From the listing below, select every line where the word "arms" appears.

++++ Data section ++++

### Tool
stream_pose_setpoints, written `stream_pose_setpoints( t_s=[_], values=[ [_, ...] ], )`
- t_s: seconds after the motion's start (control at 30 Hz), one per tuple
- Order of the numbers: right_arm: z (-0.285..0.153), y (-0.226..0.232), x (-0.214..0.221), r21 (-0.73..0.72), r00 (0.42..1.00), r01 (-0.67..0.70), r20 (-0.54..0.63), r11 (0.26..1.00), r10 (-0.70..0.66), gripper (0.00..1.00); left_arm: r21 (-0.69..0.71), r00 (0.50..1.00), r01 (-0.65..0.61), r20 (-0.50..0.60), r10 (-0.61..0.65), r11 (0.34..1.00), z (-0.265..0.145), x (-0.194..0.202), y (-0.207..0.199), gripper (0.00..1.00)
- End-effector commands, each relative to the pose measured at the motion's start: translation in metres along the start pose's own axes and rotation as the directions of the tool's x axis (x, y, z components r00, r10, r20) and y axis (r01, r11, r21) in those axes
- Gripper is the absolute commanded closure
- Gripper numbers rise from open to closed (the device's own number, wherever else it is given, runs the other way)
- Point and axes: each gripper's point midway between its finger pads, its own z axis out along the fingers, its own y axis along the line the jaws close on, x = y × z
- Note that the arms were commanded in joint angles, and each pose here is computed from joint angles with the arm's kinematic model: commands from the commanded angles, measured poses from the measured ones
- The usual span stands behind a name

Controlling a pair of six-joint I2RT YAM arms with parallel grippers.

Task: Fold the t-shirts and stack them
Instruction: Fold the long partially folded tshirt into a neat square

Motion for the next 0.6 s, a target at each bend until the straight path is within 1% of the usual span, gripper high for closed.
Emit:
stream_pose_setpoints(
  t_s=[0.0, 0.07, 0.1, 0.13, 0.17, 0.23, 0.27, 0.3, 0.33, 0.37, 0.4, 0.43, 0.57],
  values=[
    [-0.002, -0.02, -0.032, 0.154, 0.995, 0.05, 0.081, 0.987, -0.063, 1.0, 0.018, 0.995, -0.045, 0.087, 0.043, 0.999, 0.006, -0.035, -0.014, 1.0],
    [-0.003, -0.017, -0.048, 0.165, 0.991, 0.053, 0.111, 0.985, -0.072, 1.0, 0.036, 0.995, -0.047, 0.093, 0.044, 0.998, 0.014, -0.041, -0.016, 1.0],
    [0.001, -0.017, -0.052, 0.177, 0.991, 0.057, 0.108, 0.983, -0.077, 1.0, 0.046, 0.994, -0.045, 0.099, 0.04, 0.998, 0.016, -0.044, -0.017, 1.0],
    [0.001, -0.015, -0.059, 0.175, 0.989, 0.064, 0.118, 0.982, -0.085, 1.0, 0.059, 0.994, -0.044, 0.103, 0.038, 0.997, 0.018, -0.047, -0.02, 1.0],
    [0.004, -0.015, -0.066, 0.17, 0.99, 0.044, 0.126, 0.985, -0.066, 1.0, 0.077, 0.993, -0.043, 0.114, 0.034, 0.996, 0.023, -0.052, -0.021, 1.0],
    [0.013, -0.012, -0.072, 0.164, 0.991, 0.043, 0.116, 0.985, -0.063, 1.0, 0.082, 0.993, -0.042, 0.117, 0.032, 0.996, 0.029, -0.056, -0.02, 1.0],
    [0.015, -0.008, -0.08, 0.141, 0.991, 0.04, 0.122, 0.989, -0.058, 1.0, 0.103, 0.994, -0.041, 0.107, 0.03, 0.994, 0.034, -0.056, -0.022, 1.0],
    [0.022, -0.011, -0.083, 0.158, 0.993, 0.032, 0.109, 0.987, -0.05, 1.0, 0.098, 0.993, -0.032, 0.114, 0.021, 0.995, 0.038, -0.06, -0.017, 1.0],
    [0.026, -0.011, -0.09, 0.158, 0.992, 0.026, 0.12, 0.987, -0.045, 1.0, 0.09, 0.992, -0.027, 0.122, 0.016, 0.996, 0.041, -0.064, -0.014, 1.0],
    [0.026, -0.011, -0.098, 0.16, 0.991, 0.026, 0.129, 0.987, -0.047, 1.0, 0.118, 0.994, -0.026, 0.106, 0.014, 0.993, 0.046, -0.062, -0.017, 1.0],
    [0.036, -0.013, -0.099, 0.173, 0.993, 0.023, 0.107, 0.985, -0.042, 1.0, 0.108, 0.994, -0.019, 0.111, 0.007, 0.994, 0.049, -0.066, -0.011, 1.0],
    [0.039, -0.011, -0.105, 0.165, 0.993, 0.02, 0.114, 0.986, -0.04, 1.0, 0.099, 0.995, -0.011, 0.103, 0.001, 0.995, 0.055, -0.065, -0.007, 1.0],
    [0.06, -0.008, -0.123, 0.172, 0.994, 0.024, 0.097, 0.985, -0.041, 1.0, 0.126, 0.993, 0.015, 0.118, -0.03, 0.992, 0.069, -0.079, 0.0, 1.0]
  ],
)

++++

Answer for this exercise:
- Note that the arms were commanded in joint angles, and each pose here is computed from joint angles with the arm's kinematic model: commands from the commanded angles, measured poses from the measured ones
Controlling a pair of six-joint I2RT YAM arms with parallel grippers.

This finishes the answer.